BECU.org invites members to report their travel to help alleviate problems with remote card purchases.
However, the signup page includes this section that leaves a customer knowing what to do. The BECU site uses “dates” and “date” above the form. Which is it? Are the two fields for two departure dates (suggested by “dates” or is the second one for a return date (suggested by “date”?
This is an example of bad user interface that confuses and frustrates a customer — and likely leads to phone calls for clarification.
Part of customer service these days is to accomodate customers. Seems like a no-brainer. Walgreen’s, however, has moved into the wonky concept of customer service when it comes to unsubscribing from email promotions.
I’ve unsubscribed several times over the past several weeks. And I still get their emails. The second to last time I tried to unsubscribe I got a message that my email address was not in the database. See image below.
Even though not in the database, I’m still getting emails. On January 8, 2021, I try again, and now I get a page to unsubscribe where the unsubscribe button is grayed out, meaning the button is not active.
Walgreen’s concept of customer service is wonky, to say the least. My option now is to start a) marking all emails from Walgreens as spam, hoping Walgreens’ email server gets blacklisted or b) make daily visits to the manager of the local Walgreens so that he or she can get on the phone with the corporate office. Oh, I guess there is one other option in Washington State: sue Walgreens for non-compliance with the unsolicted email law.
Update 2020-01-14: Called Walgreen’s customerNONservice again today and asked to talk with the IT department. Said they would have to have someone call me back. I gave my number and guess who called? A Walgreen’s Customer Service Robot! I guess that is the definitive action that Walgreen’s sees customers as impersonal money machines.
The Washington State Employment Security Department seems to excel not only in losing money to fraudsters, but also in the ability to withhold pertinent information to claimants. Consider this recent determination letter a claimant got. The word “decision” is used several times in the letter. Yet the claimant has no idea what the decision is.
Further, the letter states there is a “summary table” at the end of the letter. No such table exists.
Clearly, ESD has communication problems that generates confusion and more phone calls.
How many times do we consumers sit through a barrage of security questions by banks and other institutions to confirm our identity? BECU (Boeing Employees Credit Union) forces a person to answer at least four questions (credit card number plus three other ID questions) before they will ever talk to you about your credit card. They claim all these questions are for my security.
BECU even puts in a blog security tips, such as this one from 2020-10-27 from BECU’s own security officer.
Note the caution about using public WiFi access points and being in public with your credit card number. Mr. Murphy provides good advice.
However, would you hire Sean Murphy for your security officer when the same Credit Union invites a person to send the full card number, full name, phone, and email address by unencrypted email?
That’s just what BECU offers when disputing a credit card charge. On the BECU website is a PDF form used for disputes.

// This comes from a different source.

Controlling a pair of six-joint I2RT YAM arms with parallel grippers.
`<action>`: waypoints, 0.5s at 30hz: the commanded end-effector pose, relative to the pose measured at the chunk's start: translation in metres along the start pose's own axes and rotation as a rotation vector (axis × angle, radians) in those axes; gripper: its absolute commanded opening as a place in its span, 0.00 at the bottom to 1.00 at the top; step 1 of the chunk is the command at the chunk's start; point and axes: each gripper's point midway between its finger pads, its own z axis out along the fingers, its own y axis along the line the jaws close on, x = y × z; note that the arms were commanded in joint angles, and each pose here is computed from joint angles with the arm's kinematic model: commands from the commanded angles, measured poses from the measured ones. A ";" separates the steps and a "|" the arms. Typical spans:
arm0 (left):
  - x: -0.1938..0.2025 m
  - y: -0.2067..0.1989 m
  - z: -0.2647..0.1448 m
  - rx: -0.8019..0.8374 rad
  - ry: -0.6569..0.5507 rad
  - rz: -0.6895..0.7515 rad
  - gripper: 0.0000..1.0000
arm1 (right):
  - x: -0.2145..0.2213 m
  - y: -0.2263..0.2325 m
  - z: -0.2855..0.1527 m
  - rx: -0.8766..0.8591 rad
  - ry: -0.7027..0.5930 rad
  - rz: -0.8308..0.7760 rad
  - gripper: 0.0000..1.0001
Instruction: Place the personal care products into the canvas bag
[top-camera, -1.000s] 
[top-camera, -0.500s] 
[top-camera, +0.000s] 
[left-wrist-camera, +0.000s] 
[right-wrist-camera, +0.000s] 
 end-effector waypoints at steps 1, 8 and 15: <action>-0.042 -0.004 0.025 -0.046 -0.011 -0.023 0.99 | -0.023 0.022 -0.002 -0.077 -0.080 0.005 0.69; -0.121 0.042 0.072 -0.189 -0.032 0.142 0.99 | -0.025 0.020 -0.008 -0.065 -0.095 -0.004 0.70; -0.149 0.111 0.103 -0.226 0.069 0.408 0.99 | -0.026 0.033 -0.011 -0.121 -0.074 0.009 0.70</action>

At the bottom of the form there is an email address you can send the completed form (and other documents) to, presumably after you have scanned or saved the form into a PDF.
Not only does BECU say you can send the information by unencrypted email, BECU also wants the card holder to send to a non-BECU domain name with no explanation of who is receiving it.
When the phone representatives were asked why BECU is inviting card holders to send sensitive information by unencrypted email, the representatives explained that “the email goes straight to the right deapartment.” This kind of financial bullshit hides the issues that a) the email is sent without encryption and b) that the unencrypted email could be snagged by by someone as it is passes through any number of mail servers, and c) that someone could break into the email account of the sender and find the unencrypted information in the sent folder.
The Payment Card Industry Data Security Standard (PCI DSS) 4.2 states: “Never send unencrypted PANs by end user messaging technologies.”
The PCI Security Standards Council (SSC) defines “cardholder data” as the full Primary Account Number (PAN — Credit Card number) or the full PAN along with any of the following elements:
Cardholder name Expiration date Service code
Look at the BECU form. It wants the full 16-digit account number AND the cardholder name. Clearly, the form is collecting “cardholder data” and more.
Many institutions clearly advise against and forbid sending and receiving credit card information by email. See the very small list below.
BECU and Sean Murphy should adopt the same security procedures that nearly all institutions adopt regarding credit card information by email. Not doing so demonstrates the hypocritical contradiction in their security procedures.